Two lines below mark the span: the one containing "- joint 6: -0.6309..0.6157" and the one containing "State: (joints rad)". Set down both, plus every line between, exactly as they stand, and nothing else.

DATASET CONTENT:
● ● ● ● ● ● ●
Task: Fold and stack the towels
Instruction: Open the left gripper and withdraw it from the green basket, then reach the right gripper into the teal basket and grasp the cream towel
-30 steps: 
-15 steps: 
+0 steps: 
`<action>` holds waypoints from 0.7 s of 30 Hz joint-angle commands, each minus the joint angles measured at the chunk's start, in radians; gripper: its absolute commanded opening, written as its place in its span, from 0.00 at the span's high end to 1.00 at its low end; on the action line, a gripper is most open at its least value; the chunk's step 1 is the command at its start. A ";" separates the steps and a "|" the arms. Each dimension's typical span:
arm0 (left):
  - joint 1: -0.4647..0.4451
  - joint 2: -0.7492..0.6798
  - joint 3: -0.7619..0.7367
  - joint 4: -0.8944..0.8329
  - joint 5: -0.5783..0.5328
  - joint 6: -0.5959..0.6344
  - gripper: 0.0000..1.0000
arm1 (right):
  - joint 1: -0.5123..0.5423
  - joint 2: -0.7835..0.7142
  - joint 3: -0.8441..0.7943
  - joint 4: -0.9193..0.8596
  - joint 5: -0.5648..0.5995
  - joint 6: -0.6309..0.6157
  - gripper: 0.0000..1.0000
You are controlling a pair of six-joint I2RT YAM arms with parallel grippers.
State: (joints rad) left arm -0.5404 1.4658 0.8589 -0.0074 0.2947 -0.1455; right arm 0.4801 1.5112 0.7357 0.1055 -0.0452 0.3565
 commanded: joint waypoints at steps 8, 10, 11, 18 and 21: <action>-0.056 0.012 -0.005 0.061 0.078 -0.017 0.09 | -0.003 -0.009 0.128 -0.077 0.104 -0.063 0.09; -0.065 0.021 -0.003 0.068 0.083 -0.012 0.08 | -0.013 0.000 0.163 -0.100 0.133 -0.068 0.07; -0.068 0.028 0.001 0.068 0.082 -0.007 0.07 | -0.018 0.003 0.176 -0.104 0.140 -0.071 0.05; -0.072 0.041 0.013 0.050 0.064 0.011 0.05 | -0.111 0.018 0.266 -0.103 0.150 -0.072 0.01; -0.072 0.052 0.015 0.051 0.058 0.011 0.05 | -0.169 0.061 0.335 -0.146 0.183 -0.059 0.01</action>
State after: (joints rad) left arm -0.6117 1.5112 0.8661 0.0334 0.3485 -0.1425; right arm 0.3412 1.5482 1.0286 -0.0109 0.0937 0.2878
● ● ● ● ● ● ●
SOLUTION FOR THIS PROBLEM:
  - joint 6: -0.6309..0.6157
  - gripper: 0.0000..1.0000
You are controlling a pair of six-joint I2RT YAM arms with parallel grippers.
State: (joints rad) left arm -0.5404 1.4658 0.8589 -0.0074 0.2947 -0.1455; right arm 0.4801 1.5112 0.7357 0.1055 -0.0452 0.3565

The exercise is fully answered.